ここまで違う 障害年金2級と3級の受給額

2020.05.23

障害年金2級と3級の受給額の違いを社会保険労務士が解説

社会保険労務士・オフィス北浦のブログサイトにようこそおいでくださいました。

今回は、年金の国家資格である社会保険労務士が、障害年金の2級と3級の受給額の違いを解説していきます。


「障害年金1級は2級の1.25倍って聞くけど、2級と3級の金額の違いはどうなんだろう?

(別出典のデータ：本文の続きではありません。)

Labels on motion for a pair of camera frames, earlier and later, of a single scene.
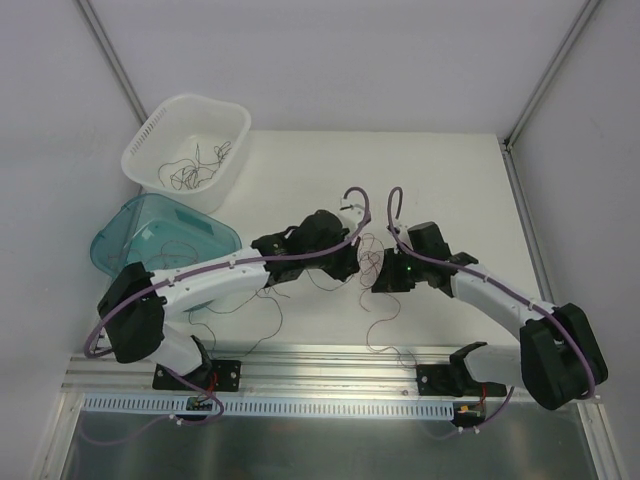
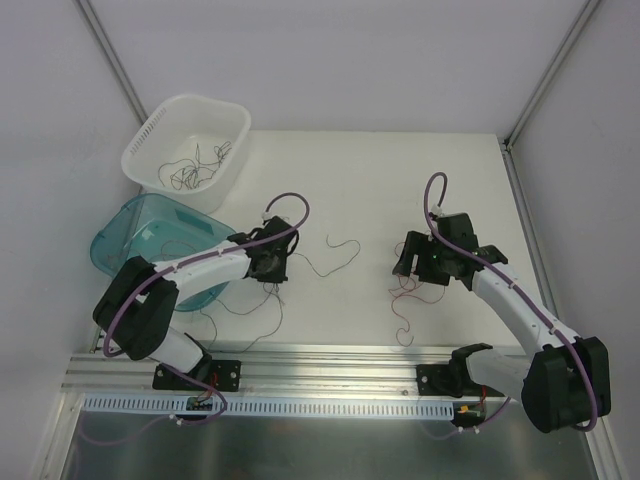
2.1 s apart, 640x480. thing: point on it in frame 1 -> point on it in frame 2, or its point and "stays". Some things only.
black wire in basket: x=188 y=174 stays
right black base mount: x=446 y=380 stays
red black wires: x=264 y=299 -> x=243 y=313
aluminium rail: x=274 y=371 stays
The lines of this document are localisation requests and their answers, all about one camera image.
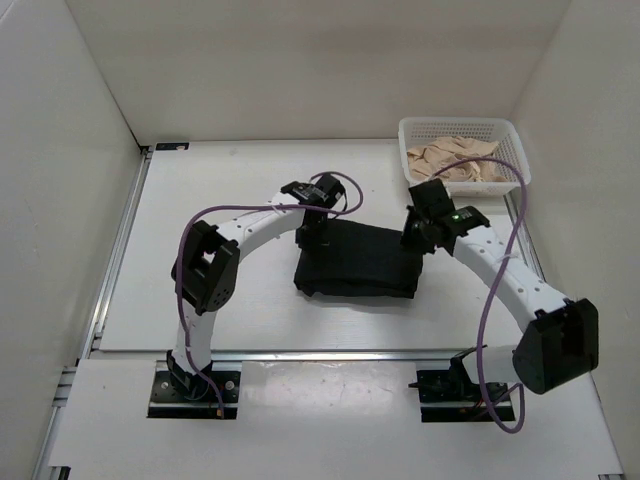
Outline beige trousers in basket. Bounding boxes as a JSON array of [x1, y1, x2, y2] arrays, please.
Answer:
[[407, 136, 507, 183]]

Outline white plastic basket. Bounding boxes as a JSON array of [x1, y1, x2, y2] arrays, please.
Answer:
[[398, 117, 531, 196]]

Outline aluminium left frame rail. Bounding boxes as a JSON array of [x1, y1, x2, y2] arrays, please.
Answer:
[[31, 146, 154, 479]]

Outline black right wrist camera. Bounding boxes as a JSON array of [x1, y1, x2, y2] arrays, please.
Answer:
[[409, 178, 455, 220]]

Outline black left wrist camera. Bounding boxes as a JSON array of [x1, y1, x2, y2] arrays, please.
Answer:
[[315, 173, 346, 208]]

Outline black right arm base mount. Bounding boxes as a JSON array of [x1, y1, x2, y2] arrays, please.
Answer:
[[408, 349, 492, 423]]

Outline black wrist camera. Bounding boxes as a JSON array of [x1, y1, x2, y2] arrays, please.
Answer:
[[409, 178, 455, 220], [315, 173, 346, 208]]

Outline black trousers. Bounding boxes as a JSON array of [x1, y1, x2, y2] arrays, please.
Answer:
[[293, 219, 423, 299]]

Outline aluminium frame rail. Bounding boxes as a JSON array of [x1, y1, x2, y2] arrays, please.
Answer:
[[31, 146, 154, 479], [82, 347, 501, 365], [502, 192, 626, 480]]

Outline aluminium front frame rail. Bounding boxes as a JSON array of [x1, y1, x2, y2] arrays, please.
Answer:
[[82, 347, 501, 365]]

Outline aluminium right frame rail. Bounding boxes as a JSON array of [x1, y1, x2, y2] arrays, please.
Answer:
[[502, 192, 626, 480]]

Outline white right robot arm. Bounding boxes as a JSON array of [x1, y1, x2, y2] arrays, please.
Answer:
[[401, 207, 599, 400]]

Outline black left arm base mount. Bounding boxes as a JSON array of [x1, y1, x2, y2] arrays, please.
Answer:
[[147, 366, 241, 420]]

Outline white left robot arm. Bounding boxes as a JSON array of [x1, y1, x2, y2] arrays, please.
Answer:
[[167, 174, 345, 400]]

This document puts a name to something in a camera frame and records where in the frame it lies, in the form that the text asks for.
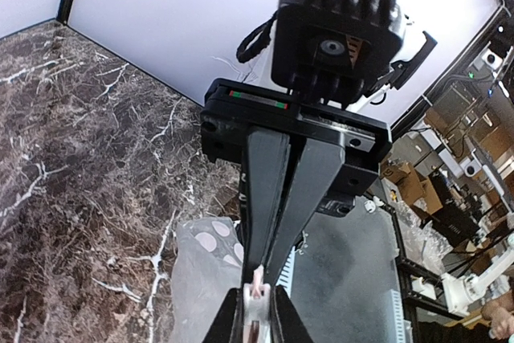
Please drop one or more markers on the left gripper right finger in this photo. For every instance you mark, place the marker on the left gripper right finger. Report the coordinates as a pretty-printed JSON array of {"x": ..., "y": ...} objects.
[{"x": 286, "y": 325}]

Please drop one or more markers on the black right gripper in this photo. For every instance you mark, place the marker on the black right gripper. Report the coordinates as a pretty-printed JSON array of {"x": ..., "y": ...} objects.
[{"x": 232, "y": 108}]

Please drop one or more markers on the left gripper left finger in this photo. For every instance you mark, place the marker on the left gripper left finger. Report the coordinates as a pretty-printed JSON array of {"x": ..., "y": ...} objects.
[{"x": 227, "y": 326}]

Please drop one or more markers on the clear zip top bag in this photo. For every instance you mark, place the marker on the clear zip top bag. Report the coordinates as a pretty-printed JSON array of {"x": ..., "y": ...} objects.
[{"x": 209, "y": 263}]

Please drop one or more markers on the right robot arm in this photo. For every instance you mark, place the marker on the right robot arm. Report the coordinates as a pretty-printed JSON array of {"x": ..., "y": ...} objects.
[{"x": 300, "y": 149}]

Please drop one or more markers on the white slotted cable duct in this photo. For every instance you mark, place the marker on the white slotted cable duct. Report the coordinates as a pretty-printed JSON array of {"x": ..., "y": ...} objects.
[{"x": 348, "y": 300}]

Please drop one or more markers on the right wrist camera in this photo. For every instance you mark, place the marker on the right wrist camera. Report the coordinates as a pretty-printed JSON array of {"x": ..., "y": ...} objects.
[{"x": 342, "y": 51}]

多分3級は2級よりももらえるお金が少ないんだろうけど、実際はどんなかんじなのか知りたいな」

このような疑問をお持ちの人向けの記事です。

たしかに、「障害年金1級は2級の1.25倍」という情報はよく聞きますが、意外と2級と3級の違いは知らない人もいるのではないでしょうか。

今回のポイントは3つです。

それは、

  • 障害基礎年金には3級はない
  • 障害厚生年金3級は2級と計算方法が同じだけど、最低保障額がある
  • 障害厚生年金2級には障害基礎年金2級がセットになってもらえる

の3ポイントです。

順番に説明していきましょう。

なお、この記事は投稿日(2020.5.23)現在の情報を元に執筆しています。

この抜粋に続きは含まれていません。